▶ AIM OF THE EXERCISE:
From the listing below, copy only the lines from the line that contains "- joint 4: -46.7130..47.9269" to the line that contains "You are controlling", counting those two lines as part of the copy.

RECORDS FOR PROCESSING section start

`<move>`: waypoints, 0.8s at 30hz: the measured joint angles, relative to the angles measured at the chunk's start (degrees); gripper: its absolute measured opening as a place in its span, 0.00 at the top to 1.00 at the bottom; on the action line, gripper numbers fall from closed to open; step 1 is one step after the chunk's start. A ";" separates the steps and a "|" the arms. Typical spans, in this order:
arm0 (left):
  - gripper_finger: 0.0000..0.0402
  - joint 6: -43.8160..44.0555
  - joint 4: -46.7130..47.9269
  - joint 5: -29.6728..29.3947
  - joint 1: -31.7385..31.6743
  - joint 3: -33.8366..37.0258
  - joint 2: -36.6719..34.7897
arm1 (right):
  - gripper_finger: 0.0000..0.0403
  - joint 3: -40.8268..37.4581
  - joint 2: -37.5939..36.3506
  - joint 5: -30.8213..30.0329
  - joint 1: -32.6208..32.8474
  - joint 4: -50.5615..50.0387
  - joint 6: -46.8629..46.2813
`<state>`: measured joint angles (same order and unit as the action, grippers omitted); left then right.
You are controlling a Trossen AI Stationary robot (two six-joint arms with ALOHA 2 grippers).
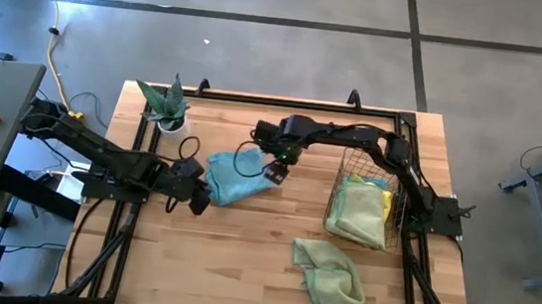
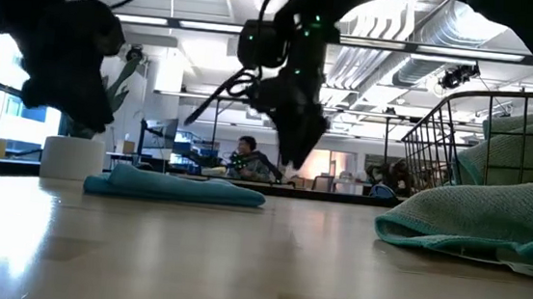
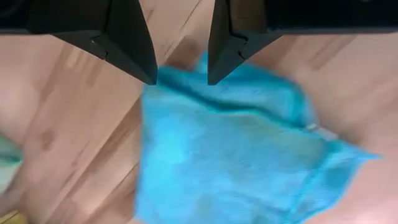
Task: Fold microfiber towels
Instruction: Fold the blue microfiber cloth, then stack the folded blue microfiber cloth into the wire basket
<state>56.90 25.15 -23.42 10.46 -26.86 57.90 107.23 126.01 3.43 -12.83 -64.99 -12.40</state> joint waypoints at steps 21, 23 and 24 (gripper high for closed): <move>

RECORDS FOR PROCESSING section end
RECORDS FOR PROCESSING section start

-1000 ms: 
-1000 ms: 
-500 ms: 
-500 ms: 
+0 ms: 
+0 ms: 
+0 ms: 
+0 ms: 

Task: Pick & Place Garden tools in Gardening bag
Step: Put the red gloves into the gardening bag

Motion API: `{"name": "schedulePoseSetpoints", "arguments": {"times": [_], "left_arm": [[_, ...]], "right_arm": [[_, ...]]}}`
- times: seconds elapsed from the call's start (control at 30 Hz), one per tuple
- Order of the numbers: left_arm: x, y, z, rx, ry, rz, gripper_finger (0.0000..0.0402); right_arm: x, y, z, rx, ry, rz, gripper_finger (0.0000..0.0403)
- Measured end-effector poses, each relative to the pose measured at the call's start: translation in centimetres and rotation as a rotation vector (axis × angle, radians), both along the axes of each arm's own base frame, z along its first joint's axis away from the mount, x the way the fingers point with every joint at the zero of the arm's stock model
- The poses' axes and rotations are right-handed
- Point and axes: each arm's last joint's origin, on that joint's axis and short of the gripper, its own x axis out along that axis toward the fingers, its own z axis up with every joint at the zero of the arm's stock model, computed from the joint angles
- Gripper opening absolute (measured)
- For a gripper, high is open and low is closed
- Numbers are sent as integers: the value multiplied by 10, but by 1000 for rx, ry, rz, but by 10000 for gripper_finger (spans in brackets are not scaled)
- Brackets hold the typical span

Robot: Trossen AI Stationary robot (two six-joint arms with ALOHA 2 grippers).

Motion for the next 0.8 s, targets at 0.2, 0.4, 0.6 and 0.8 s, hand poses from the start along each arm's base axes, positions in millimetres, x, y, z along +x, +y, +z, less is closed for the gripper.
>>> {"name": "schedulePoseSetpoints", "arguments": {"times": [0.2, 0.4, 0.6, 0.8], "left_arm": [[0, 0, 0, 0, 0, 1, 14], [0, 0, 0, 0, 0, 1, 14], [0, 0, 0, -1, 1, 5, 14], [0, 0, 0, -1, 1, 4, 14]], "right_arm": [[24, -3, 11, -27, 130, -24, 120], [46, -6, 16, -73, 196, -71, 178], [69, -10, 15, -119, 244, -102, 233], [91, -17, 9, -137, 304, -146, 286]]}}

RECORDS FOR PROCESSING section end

▶ YOUR SOLUTION:
  - joint 4: -46.7130..47.9269
  - joint 5: -29.6728..29.3947
  - joint 1: -31.7385..31.6743
  - joint 3: -33.8366..37.0258
  - joint 2: -36.6719..34.7897
arm1 (right):
  - gripper_finger: 0.0000..0.0403
  - joint 3: -40.8268..37.4581
  - joint 2: -37.5939..36.3506
  - joint 5: -30.8213..30.0329
  - joint 1: -32.6208..32.8474
  - joint 4: -50.5615..50.0387
  - joint 6: -46.8629..46.2813
`<state>`: measured joint angles (same order and unit as the action, grippers omitted); left then right.
You are controlling a Trossen AI Stationary robot (two six-joint arms with ALOHA 2 grippers).

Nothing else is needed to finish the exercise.